Ao lado
Há sempre uma rua, uma pessoa, um livro, uma comida, uma experiênca ao lado. E até os mais aventureiros podem falhá-la.
Vivo há dez anos no meu bairro e hoje descobri novas ruas. Calhou subir por uma que nunca tinha subido e de repente entrei por outras que desconhecia por completo.
Num passeio de pouco mais de uma hora, conheci: uma padaria que faz pão de fermentação natural onde comprei um de mistura para o R. experimentar, e onde fiquei à conversa uns dez minutos com a simpática funcionária de origem francesa sobre as virtudes do método slow bread (não sei se existe o termo, mas faz-me sentido); uma fábrica de cerveja artesanal; uma academia de cozinha; uma creche e infantário sediados num edifíco antigo cuja placa nos remete para os tempos em que a caridade tratava das “crianças desvalidas”; e uma loja de ferragens para malas, que me intrigou e onde hei-de entrar um destes dias sem qualquer motivo a não ser o de bisbilhotar.

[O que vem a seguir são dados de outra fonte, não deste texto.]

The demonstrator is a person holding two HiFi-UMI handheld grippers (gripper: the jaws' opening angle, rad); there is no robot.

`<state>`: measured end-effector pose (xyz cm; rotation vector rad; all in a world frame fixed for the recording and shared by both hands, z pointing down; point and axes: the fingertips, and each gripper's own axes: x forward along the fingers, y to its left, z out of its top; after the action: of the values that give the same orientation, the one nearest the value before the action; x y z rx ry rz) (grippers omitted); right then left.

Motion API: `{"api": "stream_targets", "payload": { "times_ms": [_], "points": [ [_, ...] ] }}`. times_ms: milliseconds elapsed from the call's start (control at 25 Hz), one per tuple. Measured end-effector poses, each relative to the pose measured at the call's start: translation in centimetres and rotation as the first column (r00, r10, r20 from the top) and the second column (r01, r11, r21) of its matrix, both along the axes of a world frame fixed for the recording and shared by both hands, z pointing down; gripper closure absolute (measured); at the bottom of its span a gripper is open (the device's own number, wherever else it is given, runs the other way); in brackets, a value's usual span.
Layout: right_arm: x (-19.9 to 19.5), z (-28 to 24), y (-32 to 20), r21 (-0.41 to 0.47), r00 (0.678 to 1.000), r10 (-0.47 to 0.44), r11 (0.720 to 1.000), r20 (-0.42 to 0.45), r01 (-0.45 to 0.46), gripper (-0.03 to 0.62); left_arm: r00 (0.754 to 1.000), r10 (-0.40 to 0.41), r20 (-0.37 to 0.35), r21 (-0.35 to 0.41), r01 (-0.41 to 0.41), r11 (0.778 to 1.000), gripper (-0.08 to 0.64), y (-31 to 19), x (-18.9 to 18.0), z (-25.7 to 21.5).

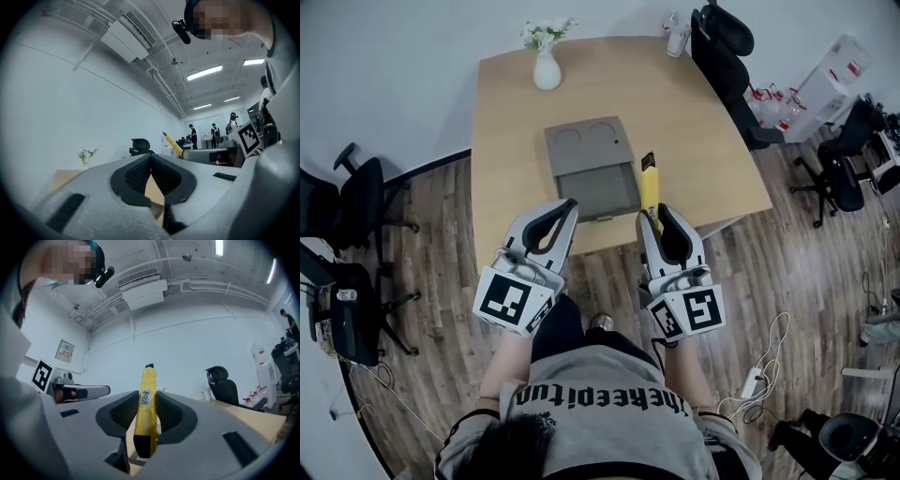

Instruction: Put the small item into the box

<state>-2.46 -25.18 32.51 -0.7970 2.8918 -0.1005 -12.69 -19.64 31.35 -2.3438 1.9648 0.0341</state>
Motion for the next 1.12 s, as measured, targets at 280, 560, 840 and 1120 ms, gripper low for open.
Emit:
{"api": "stream_targets", "payload": {
  "times_ms": [280,560,840,1120],
  "points": [
    [-1.6,-0.2,-1.8,-0.007,0.998,0.056,0.998,-0.014,-0.056,0.472,0.998,0.067,-0.003,0.007,-0.067,0.998,0.545,-2.6,-1.6,-0.6],
    [-4.3,0.5,-3.6,-0.026,0.993,0.112,0.993,-0.033,-0.113,0.472,0.994,0.113,-0.008,0.001,-0.113,0.994,0.545,-4.8,-4.8,-0.5],
    [-6.5,1.8,-5.2,-0.058,0.983,0.174,0.982,-0.062,-0.177,0.472,0.984,0.175,-0.020,-0.012,-0.175,0.984,0.545,-6.8,-7.1,0.2],
    [-8.0,3.8,-7.0,-0.111,0.965,0.247,0.960,-0.085,-0.256,0.472,0.971,0.236,-0.029,-0.023,-0.236,0.971,0.545,-8.9,-8.8,0.9]
  ]
}}
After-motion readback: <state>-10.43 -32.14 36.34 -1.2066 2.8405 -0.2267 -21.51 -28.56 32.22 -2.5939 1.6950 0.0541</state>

Tudo isto me deu uma alegria inesperada e uma excitação infantil.
É incrível como ao fim de anos a viver o bairro, onde faço compras e caminho diariamente, nunca tinha dado por estes locais.
É tão fácil acharmos que já conhecemos tudo e sem qualquer razão consciente cruzarmos sempre os mesmos caminhos, enquadrados em hábitos, paisagens e percursos que tatuamos no quotidiano. Criamos dentro da nossa zona de conforto pequenas ilhas de conforto e sem nos apercebermos reduzimos o nosso mundo, achando que basta ler livros, falar com aquelas pessoas ou viajar para aquele sítios, para sermos cidadãos do mundo.
Se lermos aqueles livros, não estaremos a deixar outros livros de lado? Quando estamos com aquelas pessoas, quantas outras estaremos a perder num mar de gotas de uma mesma nuvem que nos poderiam fazer sentir em casa? E quando visitamos uma cidade, que experiências estaremos a perder por não irmos pelas ruas ao lado das ruas que povoam o nosso plano de viagem com as recomendações que nos fizeram?
Há sempre uma rua, uma pessoa, um livro, uma comida, uma experiênca ao lado. E até os mais aventureiros podem falhá-la.
Da próxima vez que sair, olhe melhor à volta, vá por aquele caminho que nunca lhe tinha despertado a atenção e que se calhar até vai levar ao mesmo sitio de destino, mas vá. Basta um centímetro ao lado para percebermos que vivemos numa ínfima amostra de multiverso.